Falling Man is a novel by Don DeLillo, published May 15, 2007. An excerpt from the novel appeared in short story form as "Still Life" in the April 9, 2007, issue of The New Yorker magazine.

Plot summary

Falling Man concerns a survivor of the 9/11 attacks and the effect his experiences on that day has on his life thereafter. As the novel opens, Keith Neudecker, a 39-year-old lawyer who works in the World Trade Center, escapes from the building injured slightly and walks to the apartment he previously shared with his son Justin and estranged wife Lianne. After a period of convalescence recuperating from the physical and mental trauma experienced in the attack, Keith resumes his domestic routine with Lianne while at the same time broaching a romantic relationship with a woman named Florence, another survivor, whose briefcase Keith absent-mindedly took with him from a stairwell upon exiting the tower. Lianne meanwhile grows frustrated with a neighbor in her building who loudly plays middle-eastern sounding music, witnesses the dissolution of a writing group she ran for Alzheimer's patients, and spends time with her elderly intellectual mother Nina and her boyfriend Martin (an art dealer who was involved in Kommune 1 in Germany during the 1970s). In the second half of the novel, Keith eventually abdicates his partially resumed domestic life and begins touring the world playing in professional poker tournaments full-time, recalling his weekly poker nights with co-workers, one of whose deaths he witnessed on 9/11.

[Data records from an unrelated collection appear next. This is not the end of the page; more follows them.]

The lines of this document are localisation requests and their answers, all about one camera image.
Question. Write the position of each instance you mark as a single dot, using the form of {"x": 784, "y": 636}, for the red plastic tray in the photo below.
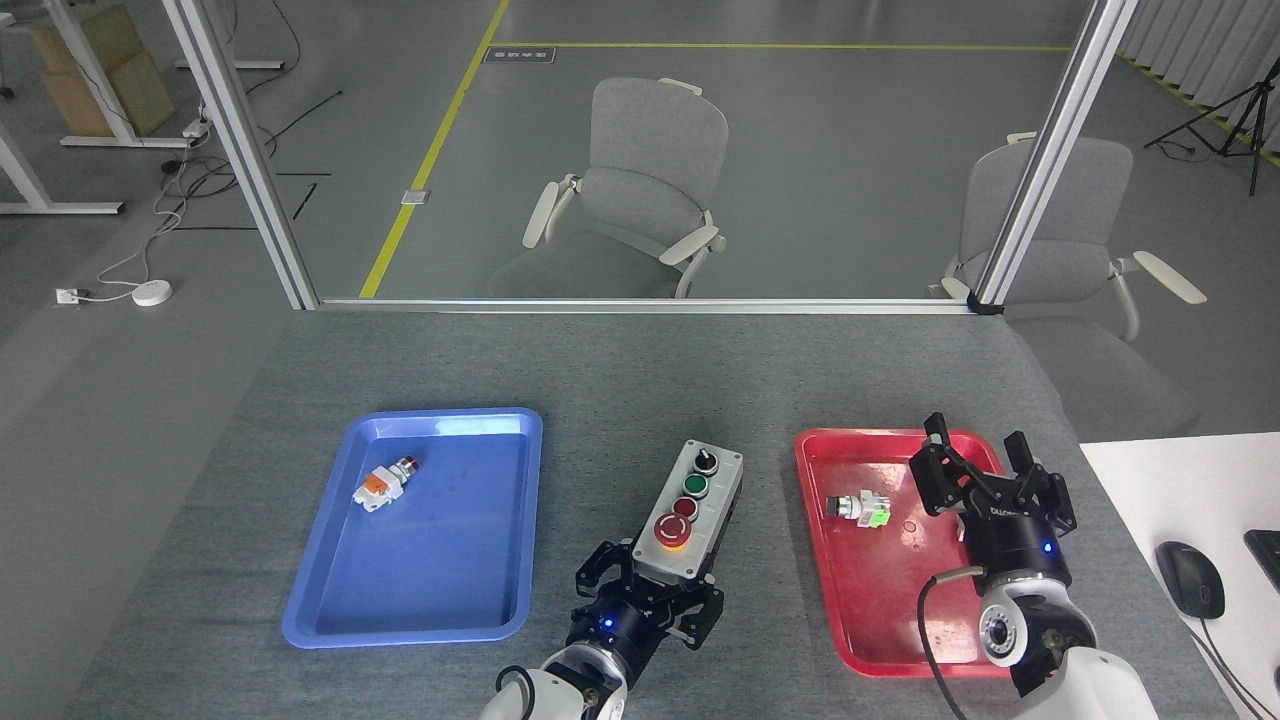
{"x": 865, "y": 600}

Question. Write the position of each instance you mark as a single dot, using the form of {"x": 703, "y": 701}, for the black post bracket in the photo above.
{"x": 985, "y": 305}

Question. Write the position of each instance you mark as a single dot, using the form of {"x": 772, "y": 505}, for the black keyboard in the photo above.
{"x": 1266, "y": 555}

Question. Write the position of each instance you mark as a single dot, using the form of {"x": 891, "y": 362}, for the silver floor outlet box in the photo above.
{"x": 416, "y": 197}

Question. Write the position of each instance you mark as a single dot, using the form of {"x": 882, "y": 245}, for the orange red push button switch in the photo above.
{"x": 383, "y": 485}

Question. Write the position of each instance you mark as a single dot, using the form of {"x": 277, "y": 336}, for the silver aluminium post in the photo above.
{"x": 1050, "y": 150}
{"x": 245, "y": 150}

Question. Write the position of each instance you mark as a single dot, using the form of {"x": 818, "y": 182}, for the grey office chair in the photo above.
{"x": 1080, "y": 270}
{"x": 645, "y": 190}

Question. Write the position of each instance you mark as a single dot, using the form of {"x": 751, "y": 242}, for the white power strip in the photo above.
{"x": 196, "y": 128}

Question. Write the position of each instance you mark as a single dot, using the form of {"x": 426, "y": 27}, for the grey control box with buttons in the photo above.
{"x": 690, "y": 510}

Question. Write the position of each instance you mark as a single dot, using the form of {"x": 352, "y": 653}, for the green switch with black button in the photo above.
{"x": 858, "y": 508}

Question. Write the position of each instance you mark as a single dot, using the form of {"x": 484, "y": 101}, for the large cardboard box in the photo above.
{"x": 140, "y": 100}

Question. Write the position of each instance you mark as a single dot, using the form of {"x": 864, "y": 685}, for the white side table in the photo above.
{"x": 1150, "y": 490}

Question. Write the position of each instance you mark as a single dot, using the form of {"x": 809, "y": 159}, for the white wall socket plug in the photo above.
{"x": 67, "y": 296}

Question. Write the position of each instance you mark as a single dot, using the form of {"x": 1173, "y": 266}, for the black tripod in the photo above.
{"x": 1252, "y": 110}

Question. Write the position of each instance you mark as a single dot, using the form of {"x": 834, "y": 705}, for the dark floor sign plate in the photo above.
{"x": 520, "y": 54}

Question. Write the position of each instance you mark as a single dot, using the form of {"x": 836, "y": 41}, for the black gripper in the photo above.
{"x": 1015, "y": 545}
{"x": 620, "y": 625}

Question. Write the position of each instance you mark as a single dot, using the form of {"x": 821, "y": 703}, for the white round floor device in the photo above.
{"x": 152, "y": 293}

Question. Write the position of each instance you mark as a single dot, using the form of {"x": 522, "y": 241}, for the white desk frame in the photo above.
{"x": 100, "y": 90}
{"x": 40, "y": 195}

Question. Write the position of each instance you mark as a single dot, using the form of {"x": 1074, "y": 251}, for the white vertical blinds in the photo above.
{"x": 1200, "y": 50}

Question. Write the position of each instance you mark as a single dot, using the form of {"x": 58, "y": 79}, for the blue plastic tray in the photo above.
{"x": 440, "y": 560}

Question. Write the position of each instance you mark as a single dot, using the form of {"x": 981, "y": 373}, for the silver aluminium rail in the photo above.
{"x": 640, "y": 306}

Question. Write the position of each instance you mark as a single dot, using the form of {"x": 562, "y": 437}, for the black computer mouse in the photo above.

Throughout the book, Lianne sees a performance artist dubbed "Falling Man" in various parts of the city. Wearing business attire, he suspends himself upside-down with rope and a harness in the pose of the man in the famous photograph of the same name by Richard Drew.

Themes and criticism

Like DeLillo's previous works, this novel is thematically concerned with the symbolic nature of terrorist violence portrayed through the mass media. In addition, Delillo's narrative examines the possibilities of reinventing individual identity as well as the tendency of individuals to construct their identities through a group mentality.

Reception

Michiko Kakutani writing for the New York Times considered it a disappointment, saying that although "flashes of Mr. DeLillo’s extraordinary gifts for language can be found in his depiction of the surreal events Keith witnessed on 9/11 . . . the remainder of the novel feels tired and brittle."[1]